## TASK
Return verbatim the lines that run from the one holding "Point to the landscape" to the end of the listing, both ends included, without the pictures.

## MATERIAL FOR THIS TASK
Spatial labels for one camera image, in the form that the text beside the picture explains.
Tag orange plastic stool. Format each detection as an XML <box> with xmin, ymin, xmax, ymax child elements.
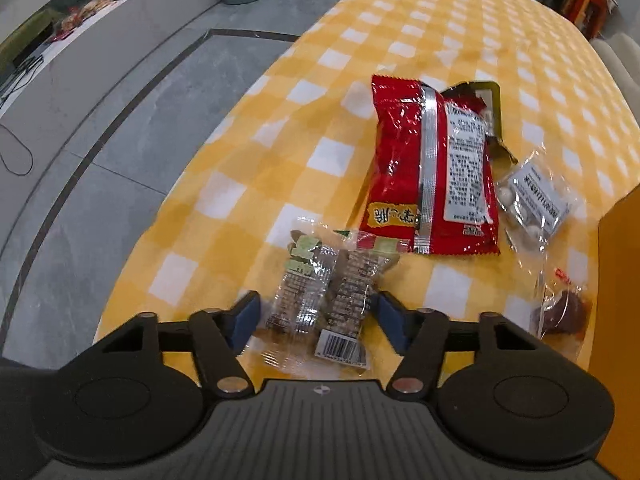
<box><xmin>560</xmin><ymin>0</ymin><xmax>621</xmax><ymax>41</ymax></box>

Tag clear packet white balls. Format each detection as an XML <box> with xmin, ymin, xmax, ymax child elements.
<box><xmin>495</xmin><ymin>147</ymin><xmax>586</xmax><ymax>261</ymax></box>

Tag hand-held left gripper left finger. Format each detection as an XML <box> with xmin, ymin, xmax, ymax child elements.
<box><xmin>92</xmin><ymin>290</ymin><xmax>263</xmax><ymax>401</ymax></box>

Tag orange cardboard box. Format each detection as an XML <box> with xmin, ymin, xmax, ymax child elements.
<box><xmin>590</xmin><ymin>187</ymin><xmax>640</xmax><ymax>480</ymax></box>

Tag pile of red packets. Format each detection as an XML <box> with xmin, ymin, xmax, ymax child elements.
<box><xmin>52</xmin><ymin>0</ymin><xmax>118</xmax><ymax>41</ymax></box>

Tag clear packet green label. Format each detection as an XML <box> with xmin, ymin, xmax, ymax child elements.
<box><xmin>257</xmin><ymin>215</ymin><xmax>401</xmax><ymax>376</ymax></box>

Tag olive green snack packet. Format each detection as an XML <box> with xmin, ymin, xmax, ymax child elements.
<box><xmin>440</xmin><ymin>80</ymin><xmax>518</xmax><ymax>166</ymax></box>

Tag white low cabinet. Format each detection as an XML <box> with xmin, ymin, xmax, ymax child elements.
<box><xmin>0</xmin><ymin>0</ymin><xmax>221</xmax><ymax>126</ymax></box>

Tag grey sofa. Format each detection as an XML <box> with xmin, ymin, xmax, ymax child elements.
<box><xmin>592</xmin><ymin>32</ymin><xmax>640</xmax><ymax>126</ymax></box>

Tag red snack packet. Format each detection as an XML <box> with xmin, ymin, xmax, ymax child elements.
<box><xmin>357</xmin><ymin>74</ymin><xmax>501</xmax><ymax>257</ymax></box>

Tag clear packet brown candied fruit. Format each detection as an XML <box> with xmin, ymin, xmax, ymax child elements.
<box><xmin>520</xmin><ymin>260</ymin><xmax>596</xmax><ymax>356</ymax></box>

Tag yellow checkered tablecloth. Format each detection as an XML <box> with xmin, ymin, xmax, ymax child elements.
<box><xmin>92</xmin><ymin>0</ymin><xmax>640</xmax><ymax>376</ymax></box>

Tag black floor cable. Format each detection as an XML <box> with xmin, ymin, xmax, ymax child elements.
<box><xmin>0</xmin><ymin>122</ymin><xmax>35</xmax><ymax>177</ymax></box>

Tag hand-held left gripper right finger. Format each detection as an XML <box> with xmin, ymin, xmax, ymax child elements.
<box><xmin>370</xmin><ymin>292</ymin><xmax>546</xmax><ymax>403</ymax></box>

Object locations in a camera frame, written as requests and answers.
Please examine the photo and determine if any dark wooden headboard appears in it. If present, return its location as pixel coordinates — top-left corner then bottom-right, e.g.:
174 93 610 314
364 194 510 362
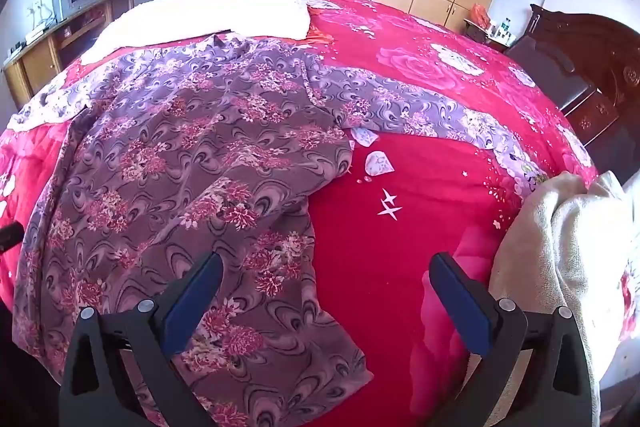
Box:
505 4 640 148

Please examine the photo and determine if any wooden nightstand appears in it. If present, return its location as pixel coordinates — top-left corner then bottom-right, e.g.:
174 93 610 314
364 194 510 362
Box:
462 18 521 52

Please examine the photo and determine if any red floral blanket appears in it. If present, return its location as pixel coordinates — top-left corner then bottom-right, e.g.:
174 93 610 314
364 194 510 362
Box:
0 0 640 427

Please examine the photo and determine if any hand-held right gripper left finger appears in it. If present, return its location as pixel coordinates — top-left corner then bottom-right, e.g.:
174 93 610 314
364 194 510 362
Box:
59 251 224 427

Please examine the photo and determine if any wooden television cabinet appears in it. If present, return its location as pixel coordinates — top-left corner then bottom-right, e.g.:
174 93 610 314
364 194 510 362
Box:
2 0 140 110

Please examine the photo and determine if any white fluffy blanket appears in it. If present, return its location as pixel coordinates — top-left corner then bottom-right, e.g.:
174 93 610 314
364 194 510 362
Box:
80 0 313 65

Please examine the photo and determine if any orange cloth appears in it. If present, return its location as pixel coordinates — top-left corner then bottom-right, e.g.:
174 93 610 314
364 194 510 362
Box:
306 6 335 44

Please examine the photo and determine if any group of small bottles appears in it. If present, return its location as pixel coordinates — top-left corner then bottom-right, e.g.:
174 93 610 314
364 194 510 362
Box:
492 18 517 40

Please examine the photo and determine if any purple floral blouse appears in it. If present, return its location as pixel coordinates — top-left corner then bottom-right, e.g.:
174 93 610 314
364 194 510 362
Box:
11 32 551 427

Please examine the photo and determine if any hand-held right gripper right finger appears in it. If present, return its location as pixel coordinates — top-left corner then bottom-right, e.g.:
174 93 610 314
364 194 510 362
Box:
429 252 593 427

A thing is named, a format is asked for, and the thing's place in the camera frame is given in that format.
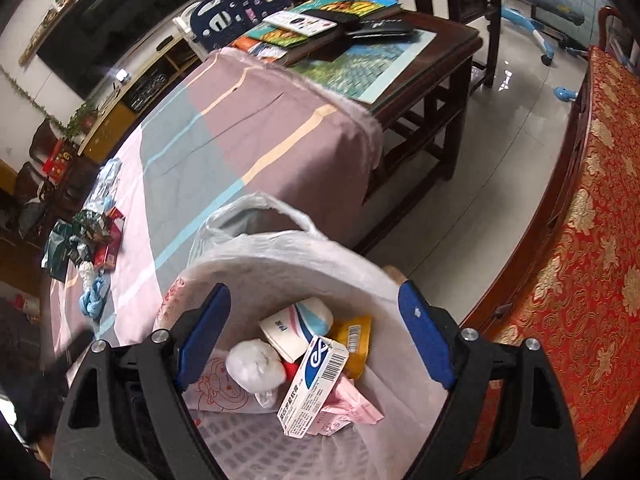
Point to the pink packet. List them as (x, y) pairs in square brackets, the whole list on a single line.
[(350, 405)]

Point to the yellow snack packet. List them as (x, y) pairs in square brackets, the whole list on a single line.
[(355, 340)]

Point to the wooden wall shelf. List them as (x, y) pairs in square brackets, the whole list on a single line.
[(42, 30)]

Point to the white blue medicine box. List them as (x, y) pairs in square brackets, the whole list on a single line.
[(312, 390)]

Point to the green plastic bag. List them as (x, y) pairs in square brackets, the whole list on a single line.
[(57, 250)]

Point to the blue white playpen fence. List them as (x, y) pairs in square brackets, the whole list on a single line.
[(225, 15)]

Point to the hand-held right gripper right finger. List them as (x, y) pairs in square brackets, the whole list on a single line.
[(425, 332)]

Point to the white paper cup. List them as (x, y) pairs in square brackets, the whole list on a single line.
[(295, 325)]

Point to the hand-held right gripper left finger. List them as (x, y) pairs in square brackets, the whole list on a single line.
[(205, 332)]

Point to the red gift box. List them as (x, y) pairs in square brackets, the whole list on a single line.
[(59, 161)]

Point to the red wrapper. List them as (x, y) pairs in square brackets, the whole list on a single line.
[(290, 366)]

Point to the wooden bench frame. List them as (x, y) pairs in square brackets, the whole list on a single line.
[(565, 170)]

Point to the white tissue ball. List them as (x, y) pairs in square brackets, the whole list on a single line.
[(255, 365)]

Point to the white long leaflet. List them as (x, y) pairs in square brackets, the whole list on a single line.
[(290, 22)]

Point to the blue face mask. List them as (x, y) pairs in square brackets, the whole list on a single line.
[(94, 300)]

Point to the black remote control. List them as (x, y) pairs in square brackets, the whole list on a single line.
[(385, 29), (332, 16)]

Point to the dark green wrapper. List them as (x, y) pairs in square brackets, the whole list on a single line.
[(89, 227)]

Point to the green book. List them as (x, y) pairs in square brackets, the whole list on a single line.
[(285, 35)]

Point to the red gold bench cushion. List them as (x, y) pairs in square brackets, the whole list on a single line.
[(590, 260)]

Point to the dark wooden chair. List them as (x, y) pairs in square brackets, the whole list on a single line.
[(30, 200), (42, 132)]

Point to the small blue floor toy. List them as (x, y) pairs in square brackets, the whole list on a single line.
[(563, 94)]

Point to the waste bin with white bag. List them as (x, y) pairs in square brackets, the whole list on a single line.
[(280, 265)]

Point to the striped pink grey blanket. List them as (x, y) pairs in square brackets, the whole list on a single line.
[(260, 125)]

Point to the potted green plant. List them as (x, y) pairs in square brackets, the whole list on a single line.
[(82, 117)]

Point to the wooden television stand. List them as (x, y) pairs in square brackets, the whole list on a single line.
[(130, 105)]

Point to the dark red snack packet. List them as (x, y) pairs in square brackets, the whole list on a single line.
[(109, 245)]

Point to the orange book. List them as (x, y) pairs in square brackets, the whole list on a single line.
[(250, 45)]

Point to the dark wooden coffee table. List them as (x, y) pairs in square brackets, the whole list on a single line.
[(450, 60)]

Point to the blue yellow picture book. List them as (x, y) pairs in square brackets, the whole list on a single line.
[(350, 2)]

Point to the landscape picture mat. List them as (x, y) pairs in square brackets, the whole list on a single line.
[(380, 70)]

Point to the hanging green vine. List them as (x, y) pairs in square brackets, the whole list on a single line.
[(30, 97)]

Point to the large black television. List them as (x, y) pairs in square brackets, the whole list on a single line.
[(125, 15)]

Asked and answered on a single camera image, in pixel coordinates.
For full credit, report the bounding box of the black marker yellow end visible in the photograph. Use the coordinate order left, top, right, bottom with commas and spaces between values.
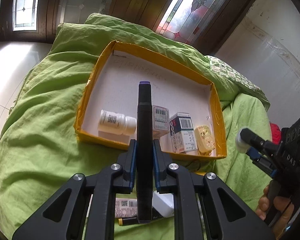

## RESULT OF THIS EXERCISE
Point to the landscape picture mat. List them as (x, y) pairs in square brackets, the whole list on a single line.
[(380, 70)]

Point to the hanging green vine. List them as (x, y) pairs in square brackets, the whole list on a single line.
[(30, 97)]

Point to the large black television. List them as (x, y) pairs in square brackets, the whole list on a single line.
[(125, 15)]

Asked and answered on a single camera image, in pixel coordinates.
For full credit, report the bounding box of the black marker yellow end visible in the photograph. Use the coordinate order left, top, right, bottom with commas and spaces between values.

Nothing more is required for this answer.